South Africa’s power utility canceled plans to start rotating power cuts on Tuesday morning after households and businesses reduced demand, minimizing strain on the grid.

Eskom Holdings SOC Ltd., which provides 95 percent of the country’s electricity, had planned to force 1,000 megawatts of demand off the grid from 10 a.m. until 10 p.m. after three substations in Cape Town were vandalized and some unplanned breakdowns curbed supply capacity, it said earlier.

“Electricity demand has decreased significantly since the early warning notification was made,” the Johannesburg-based power utility said on its Twitter account.

Eskom sees a high probability of almost-daily cuts in Africa’s second-biggest economy until April after deferred maintenance led to more plant failures, it said on Jan. 15. The utility had 15 days of rolling blackouts last year, the first since 2008, and began them again on Jan. 9.

The utility is struggling to keep the lights on after the country failed to invest adequately in generation in the 20 years after the first democratic elections in 1994 even as the government expanded supply to an extra 7 million people.

Unit 6 at Eskom’s 3,654-megawatt Tutuka plant had to be taken down because of a tube leak, while unit 6 at the 3,600-megawatt Duvha facility was offline for repairs to its oil cooler, Eskom said.

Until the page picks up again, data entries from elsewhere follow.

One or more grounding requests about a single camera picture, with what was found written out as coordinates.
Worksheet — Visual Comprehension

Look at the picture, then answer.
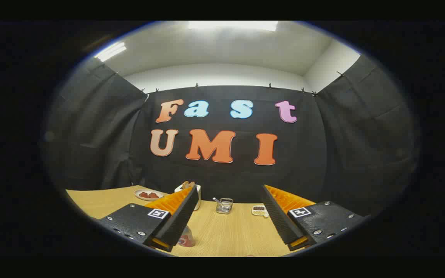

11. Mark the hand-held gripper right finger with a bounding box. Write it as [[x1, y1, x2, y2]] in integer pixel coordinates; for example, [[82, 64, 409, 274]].
[[260, 185, 366, 251]]

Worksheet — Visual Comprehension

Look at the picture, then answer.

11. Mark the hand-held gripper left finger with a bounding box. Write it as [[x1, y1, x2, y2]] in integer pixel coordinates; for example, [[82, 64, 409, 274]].
[[98, 185, 200, 253]]

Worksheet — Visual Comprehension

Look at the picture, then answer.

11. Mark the silver bottle with pink label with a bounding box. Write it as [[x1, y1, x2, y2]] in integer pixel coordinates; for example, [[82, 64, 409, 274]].
[[178, 226, 196, 247]]

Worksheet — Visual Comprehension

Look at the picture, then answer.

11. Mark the white toaster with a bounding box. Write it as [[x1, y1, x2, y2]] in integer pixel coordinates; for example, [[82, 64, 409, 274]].
[[174, 184, 202, 211]]

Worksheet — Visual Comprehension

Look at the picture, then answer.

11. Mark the white round plate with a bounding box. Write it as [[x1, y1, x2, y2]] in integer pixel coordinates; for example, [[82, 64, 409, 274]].
[[134, 189, 165, 201]]

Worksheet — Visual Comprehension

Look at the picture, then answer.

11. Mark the wooden table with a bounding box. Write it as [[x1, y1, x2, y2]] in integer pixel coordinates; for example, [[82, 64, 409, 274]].
[[65, 185, 316, 257]]

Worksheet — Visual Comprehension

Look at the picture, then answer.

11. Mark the narrow ceiling light strip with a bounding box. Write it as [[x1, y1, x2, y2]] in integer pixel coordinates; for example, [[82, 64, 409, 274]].
[[94, 42, 127, 62]]

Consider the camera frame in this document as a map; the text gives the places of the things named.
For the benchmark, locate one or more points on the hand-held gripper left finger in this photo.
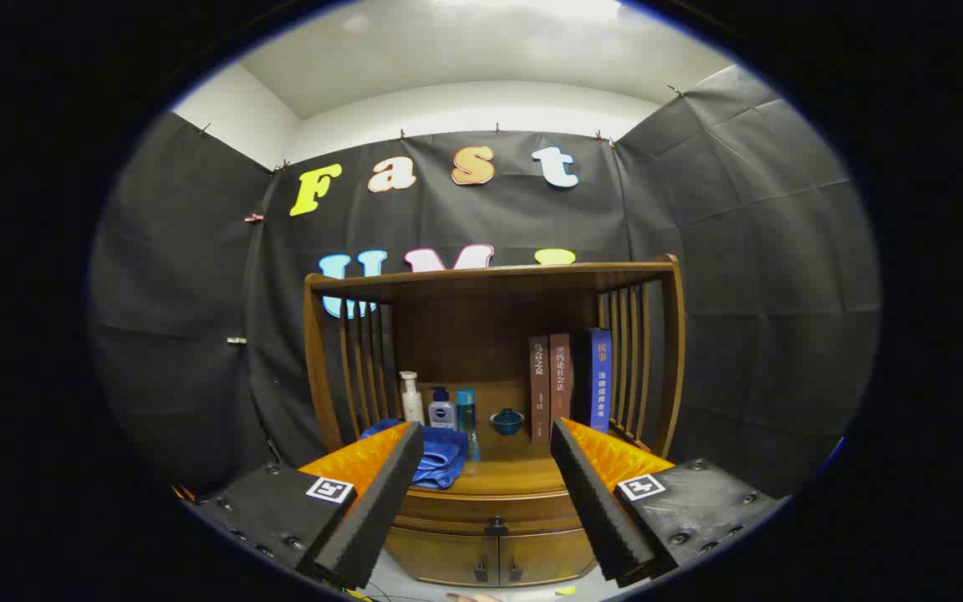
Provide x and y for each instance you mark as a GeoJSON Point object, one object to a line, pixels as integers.
{"type": "Point", "coordinates": [381, 510]}

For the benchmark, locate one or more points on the light brown book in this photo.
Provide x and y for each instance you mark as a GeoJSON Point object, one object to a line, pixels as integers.
{"type": "Point", "coordinates": [560, 376]}

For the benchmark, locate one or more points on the dark brown book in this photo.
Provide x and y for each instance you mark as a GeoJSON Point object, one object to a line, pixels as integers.
{"type": "Point", "coordinates": [539, 393]}

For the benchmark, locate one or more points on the wooden cabinet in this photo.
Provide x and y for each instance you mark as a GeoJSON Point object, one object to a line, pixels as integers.
{"type": "Point", "coordinates": [481, 334]}

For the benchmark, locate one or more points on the folded blue towel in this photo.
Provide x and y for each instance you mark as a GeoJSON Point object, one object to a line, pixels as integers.
{"type": "Point", "coordinates": [444, 456]}

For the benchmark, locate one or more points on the wooden drawer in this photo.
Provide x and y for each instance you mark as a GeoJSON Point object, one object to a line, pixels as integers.
{"type": "Point", "coordinates": [465, 508]}

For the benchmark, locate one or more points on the blue lidded teacup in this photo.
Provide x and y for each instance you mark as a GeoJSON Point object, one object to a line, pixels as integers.
{"type": "Point", "coordinates": [506, 423]}

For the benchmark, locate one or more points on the white bottle with blue cap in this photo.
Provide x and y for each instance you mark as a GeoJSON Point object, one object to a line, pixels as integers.
{"type": "Point", "coordinates": [441, 414]}

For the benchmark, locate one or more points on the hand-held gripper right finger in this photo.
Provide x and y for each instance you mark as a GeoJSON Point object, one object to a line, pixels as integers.
{"type": "Point", "coordinates": [594, 510]}

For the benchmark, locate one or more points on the white pump bottle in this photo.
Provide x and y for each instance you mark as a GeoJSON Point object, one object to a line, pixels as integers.
{"type": "Point", "coordinates": [411, 405]}

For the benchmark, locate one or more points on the black drawer knob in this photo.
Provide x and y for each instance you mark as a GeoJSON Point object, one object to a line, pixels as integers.
{"type": "Point", "coordinates": [496, 527]}

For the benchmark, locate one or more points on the blue book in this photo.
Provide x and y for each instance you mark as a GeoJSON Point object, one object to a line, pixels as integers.
{"type": "Point", "coordinates": [600, 380]}

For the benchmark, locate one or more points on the clear teal bottle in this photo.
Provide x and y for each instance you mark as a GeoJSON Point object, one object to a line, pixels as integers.
{"type": "Point", "coordinates": [466, 414]}

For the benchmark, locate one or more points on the wooden countertop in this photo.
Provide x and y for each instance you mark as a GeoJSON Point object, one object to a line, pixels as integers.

The first unit at the Koeberg nuclear power plant outside Cape Town, which went down after an earth fault on the generator transformer on Feb. 1, has yet to be returned to service.

“The power system remains constrained and will remain so for the rest of this week,” Eskom said.

Koeberg’s unit 1 will be halted for scheduled refueling and maintenance on Feb. 9, and will return to service at the end of May.